The difference between intervention plus and intervention light sites in the change of point prevalence of visible hand dermatitis was measured from images taken at baseline and at follow-up.

RANDOMISATION

Fourteen sites were randomised to the intervention plus arm, and 21 sites were randomised to the intervention light arm.

BLINDING

The participants, trial statistician, methodologist and the dermatologists interpreting the hand photographs were blinded to intervention assignment.

NUMBERS ANALYSED

An intention-to-treat analysis was conducted on data from 845 student nurses and 1111 intensive care unit nurses.

RESULTS

The intention-to-treat analysis showed no evidence that the risk of developing dermatitis was greater in the intervention light group than in the intervention plus group (student nurses: odds ratio 1.25, 95% confidence interval 0.59 to 2.69; intensive care unit nurses: odds ratio 1.41, 95% confidence interval 0.81 to 2.44). Both groups had high levels of baseline beliefs about the benefits of using hand moisturisers before, during and after work. The frequency of use of hand moisturisers before, during and after shifts was significantly higher in the intensive care unit nurses in the intervention plus arm at follow-up than in the comparator group nurses. For student nurses, the intervention plus group mean costs were £2 lower than those for the comparator and 0.00002 more quality-adjusted life-years were gained. For intensive care unit nurses, costs were £4 higher and 0.0016 fewer quality-adjusted life-years were gained.

HARMS

No adverse events were reported.

LIMITATIONS

Only 44.5% of participants in the intervention plus arm accessed the behaviour change package.

CONCLUSION

The intervention did not result in a statistically significant decrease in the prevalence of hand dermatitis in the intervention plus group.

FUTURE WORK

Participants had a high level of baseline beliefs about the importance of using hand moisturisers before, during and after work. Future research should focus on how workplace culture can be changed in order for that knowledge to be actioned.

TRIAL REGISTRATION

Current Controlled Trials ISRCTN53303171.

FUNDING

This project was funded by the National Institute for Health Research (NIHR) Health Technology Assessment programme and will be published in full in Health Technology Assessment; Vol. 23, No. 58. See the NIHR Journals Library website for further project information.

Plain language summary

This study was designed to prevent nurses from developing hand dermatitis (eczema).

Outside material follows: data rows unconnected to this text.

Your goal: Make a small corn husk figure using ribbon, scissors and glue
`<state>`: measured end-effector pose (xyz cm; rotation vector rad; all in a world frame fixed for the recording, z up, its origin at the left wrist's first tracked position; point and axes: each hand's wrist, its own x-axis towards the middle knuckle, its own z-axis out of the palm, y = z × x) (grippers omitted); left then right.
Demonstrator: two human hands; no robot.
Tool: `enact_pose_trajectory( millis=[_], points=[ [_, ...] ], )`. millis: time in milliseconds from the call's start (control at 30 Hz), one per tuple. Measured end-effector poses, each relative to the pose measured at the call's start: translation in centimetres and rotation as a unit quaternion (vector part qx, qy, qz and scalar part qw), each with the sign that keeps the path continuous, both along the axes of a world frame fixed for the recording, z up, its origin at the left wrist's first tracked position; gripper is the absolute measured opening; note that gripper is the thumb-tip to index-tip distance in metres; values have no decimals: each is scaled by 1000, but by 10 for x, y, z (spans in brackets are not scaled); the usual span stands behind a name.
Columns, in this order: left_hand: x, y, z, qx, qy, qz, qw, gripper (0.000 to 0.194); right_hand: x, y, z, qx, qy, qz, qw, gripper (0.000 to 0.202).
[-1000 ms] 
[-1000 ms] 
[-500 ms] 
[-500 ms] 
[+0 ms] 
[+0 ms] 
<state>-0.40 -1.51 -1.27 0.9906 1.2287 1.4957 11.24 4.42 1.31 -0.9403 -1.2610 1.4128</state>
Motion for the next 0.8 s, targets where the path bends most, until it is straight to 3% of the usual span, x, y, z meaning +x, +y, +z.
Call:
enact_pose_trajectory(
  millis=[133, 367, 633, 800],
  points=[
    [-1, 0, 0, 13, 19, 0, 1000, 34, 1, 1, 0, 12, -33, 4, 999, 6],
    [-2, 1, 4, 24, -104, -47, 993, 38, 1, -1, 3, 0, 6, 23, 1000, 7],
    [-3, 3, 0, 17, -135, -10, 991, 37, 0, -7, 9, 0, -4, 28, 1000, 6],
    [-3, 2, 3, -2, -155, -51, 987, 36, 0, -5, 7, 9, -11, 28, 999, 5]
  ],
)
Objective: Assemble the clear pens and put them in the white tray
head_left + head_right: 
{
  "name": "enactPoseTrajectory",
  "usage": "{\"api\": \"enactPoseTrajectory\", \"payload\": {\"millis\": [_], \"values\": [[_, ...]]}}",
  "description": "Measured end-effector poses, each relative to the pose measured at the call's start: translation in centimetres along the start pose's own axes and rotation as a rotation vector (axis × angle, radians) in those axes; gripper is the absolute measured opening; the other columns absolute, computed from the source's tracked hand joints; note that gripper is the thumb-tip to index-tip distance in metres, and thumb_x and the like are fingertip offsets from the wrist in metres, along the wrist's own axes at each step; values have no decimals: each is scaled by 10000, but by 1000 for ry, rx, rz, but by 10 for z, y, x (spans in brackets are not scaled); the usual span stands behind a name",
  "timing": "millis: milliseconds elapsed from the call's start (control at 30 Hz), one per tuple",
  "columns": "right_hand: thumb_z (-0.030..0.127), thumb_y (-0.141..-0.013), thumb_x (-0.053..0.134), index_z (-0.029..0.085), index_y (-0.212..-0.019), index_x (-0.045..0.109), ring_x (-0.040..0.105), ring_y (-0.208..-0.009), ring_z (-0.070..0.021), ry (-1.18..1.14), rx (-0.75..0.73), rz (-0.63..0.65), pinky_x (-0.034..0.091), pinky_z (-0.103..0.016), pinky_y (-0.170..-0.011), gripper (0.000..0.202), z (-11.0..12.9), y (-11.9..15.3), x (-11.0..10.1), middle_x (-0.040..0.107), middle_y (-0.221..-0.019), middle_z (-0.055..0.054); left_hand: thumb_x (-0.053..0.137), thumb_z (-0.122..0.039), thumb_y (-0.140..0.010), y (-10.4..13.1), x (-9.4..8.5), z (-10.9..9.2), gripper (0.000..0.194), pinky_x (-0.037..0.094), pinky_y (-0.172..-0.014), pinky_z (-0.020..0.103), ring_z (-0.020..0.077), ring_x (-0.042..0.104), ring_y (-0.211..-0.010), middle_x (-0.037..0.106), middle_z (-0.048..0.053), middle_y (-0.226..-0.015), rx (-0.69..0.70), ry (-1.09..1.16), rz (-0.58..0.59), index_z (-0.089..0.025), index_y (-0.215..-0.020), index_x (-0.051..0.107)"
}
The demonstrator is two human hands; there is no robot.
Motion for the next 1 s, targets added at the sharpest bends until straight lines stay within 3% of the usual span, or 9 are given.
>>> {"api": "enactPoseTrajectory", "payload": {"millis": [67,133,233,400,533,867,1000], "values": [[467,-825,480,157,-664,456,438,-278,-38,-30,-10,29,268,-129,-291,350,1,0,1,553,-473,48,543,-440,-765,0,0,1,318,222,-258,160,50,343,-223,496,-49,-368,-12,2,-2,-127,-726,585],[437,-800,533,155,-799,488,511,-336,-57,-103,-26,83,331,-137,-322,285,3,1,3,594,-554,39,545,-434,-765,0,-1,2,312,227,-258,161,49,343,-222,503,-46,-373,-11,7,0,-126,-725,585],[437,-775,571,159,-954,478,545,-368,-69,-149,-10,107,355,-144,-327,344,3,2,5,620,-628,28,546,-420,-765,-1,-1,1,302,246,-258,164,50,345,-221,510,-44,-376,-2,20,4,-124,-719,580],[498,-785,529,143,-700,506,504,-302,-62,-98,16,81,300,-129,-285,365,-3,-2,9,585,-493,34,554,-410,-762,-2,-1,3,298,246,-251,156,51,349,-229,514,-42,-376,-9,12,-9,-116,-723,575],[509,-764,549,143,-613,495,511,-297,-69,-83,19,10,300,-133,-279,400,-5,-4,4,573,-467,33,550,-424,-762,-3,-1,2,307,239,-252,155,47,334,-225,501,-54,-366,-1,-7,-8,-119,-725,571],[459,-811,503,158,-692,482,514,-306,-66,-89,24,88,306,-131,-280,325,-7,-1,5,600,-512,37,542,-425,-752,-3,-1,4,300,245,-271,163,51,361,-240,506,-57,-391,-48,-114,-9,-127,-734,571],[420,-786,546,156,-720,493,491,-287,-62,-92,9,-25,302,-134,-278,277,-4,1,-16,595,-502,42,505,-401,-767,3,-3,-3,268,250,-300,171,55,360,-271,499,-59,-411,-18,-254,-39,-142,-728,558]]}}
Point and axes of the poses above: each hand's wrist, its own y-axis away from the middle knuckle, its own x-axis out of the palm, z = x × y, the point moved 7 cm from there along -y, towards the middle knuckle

The study recruited student and intensive care unit nurses who were at high risk of hand dermatitis. Overall, 35 study sites took part. Each site was randomised to be in either the ‘intervention plus’ or the ‘intervention light’ group. Participants in the intervention plus sites received access to a web-based intervention to change nurses’ behaviour to improve hand care together with a written leaflet with advice on how to prevent dermatitis. The student nurse participants in the intervention plus group were provided with personal supplies of hand moisturisers to use during their clinical placements and the study team ensured that the intensive care unit nurses in the intervention plus arm had access to moisturising creams on the wards. Those in the intervention light group received only the written leaflet with advice on how to prevent dermatitis. All participants were reminded to contact their occupational health service early on if they developed hand dermatitis during the study. The main aim was to see if there was a difference between the proportion of participants in the intervention plus and intervention light groups who had hand dermatitis at the beginning of the study and at the end. The study collected photographs of hands at the time of recruitment and after 12 months. Participants completed questionnaires about their skin. The results showed that there was no evidence that the risk of developing hand dermatitis in the intervention light group was greater than that in the intervention plus group.